WHAT YOU HAVE TO DO
Quote word for word from the line holding "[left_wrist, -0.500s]" to the last line below, including both, and omit any pictures.
|---|
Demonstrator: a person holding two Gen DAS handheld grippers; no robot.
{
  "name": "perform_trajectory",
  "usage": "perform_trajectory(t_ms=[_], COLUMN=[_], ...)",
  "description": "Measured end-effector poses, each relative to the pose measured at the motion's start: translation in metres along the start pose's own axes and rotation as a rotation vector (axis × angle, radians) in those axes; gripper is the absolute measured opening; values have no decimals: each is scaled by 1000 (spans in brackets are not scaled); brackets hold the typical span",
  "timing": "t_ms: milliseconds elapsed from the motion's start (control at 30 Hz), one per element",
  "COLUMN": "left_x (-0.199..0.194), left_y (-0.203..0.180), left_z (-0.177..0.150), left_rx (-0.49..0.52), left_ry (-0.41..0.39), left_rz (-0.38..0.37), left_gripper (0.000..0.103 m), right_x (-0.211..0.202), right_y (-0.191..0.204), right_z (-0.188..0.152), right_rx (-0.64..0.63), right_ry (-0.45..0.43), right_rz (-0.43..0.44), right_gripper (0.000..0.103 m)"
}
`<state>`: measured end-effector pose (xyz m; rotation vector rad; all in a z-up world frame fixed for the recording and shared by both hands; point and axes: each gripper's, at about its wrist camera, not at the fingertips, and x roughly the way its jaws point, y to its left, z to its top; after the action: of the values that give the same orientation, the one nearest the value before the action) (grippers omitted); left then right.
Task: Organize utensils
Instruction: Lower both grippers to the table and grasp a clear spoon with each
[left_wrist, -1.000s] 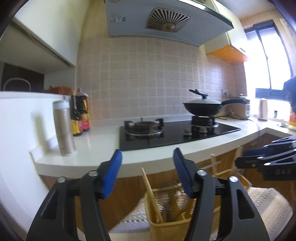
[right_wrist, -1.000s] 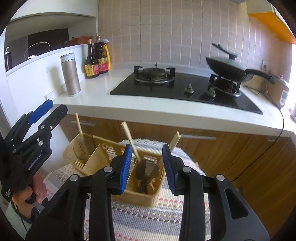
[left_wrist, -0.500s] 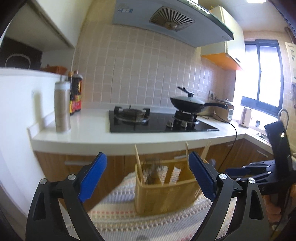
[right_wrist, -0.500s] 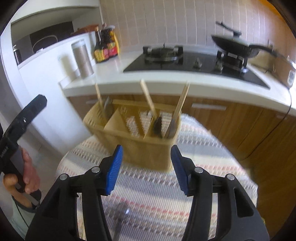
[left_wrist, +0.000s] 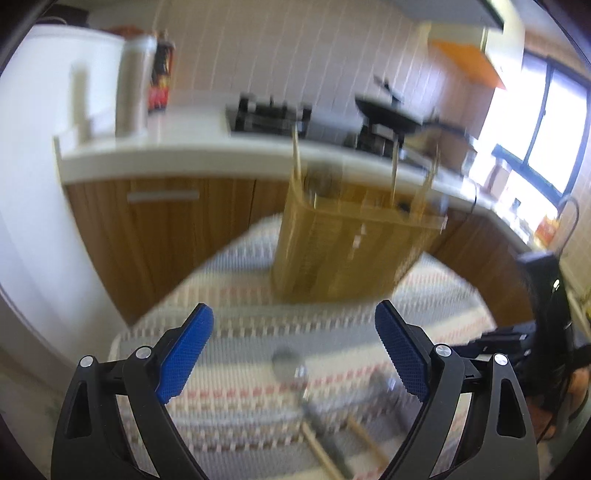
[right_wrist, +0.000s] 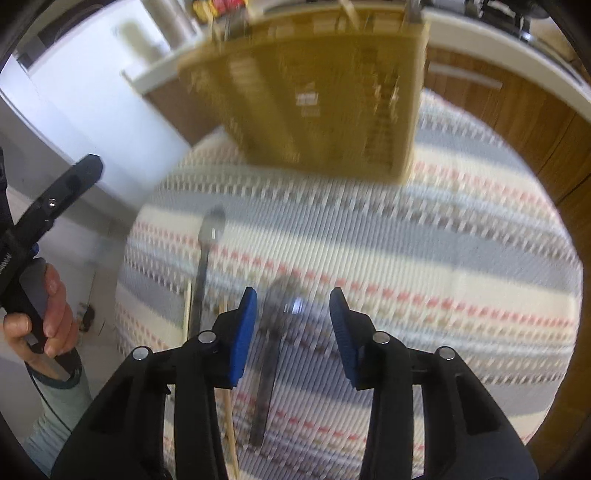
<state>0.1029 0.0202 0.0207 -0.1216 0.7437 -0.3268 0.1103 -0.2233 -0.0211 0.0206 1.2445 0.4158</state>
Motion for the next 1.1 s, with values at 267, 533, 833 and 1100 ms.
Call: perform_trajectory(t_ms=[267, 533, 833, 1100], left_x=[50, 84, 98, 101], left_y=[7, -1, -29, -34], left_z=[-34, -45, -44, -43], left_rx=[-26, -16, 118, 143], left_ry=[262, 381, 424, 422], left_rz=[-61, -54, 52, 108], left_gripper=[62, 47, 40, 24], right_x=[37, 54, 71, 68], right_y=[12, 28, 57, 55], right_z=[-17, -22, -32, -39], right_rx=[23, 2, -92, -90], right_ry=[112, 140, 156, 139], right_rz=[-1, -52, -167, -159], right_gripper=[34, 26, 13, 11])
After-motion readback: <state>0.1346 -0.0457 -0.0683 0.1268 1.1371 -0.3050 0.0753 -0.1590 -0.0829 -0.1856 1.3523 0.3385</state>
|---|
EXERCISE RESPONSE
[left_wrist, -0.500s] 
[right_wrist, -0.500s] 
[left_wrist, +0.000s] 
[right_wrist, +0.000s] 
<state>0.1029 0.0202 0.0207 -0.1216 0.7437 -0.3268 0.1103 -0.2233 -0.0211 0.0206 1.2445 0.4158</state>
Motion for the next 1.1 s, with values at 267, 533, 833 and 1100 ms.
Call: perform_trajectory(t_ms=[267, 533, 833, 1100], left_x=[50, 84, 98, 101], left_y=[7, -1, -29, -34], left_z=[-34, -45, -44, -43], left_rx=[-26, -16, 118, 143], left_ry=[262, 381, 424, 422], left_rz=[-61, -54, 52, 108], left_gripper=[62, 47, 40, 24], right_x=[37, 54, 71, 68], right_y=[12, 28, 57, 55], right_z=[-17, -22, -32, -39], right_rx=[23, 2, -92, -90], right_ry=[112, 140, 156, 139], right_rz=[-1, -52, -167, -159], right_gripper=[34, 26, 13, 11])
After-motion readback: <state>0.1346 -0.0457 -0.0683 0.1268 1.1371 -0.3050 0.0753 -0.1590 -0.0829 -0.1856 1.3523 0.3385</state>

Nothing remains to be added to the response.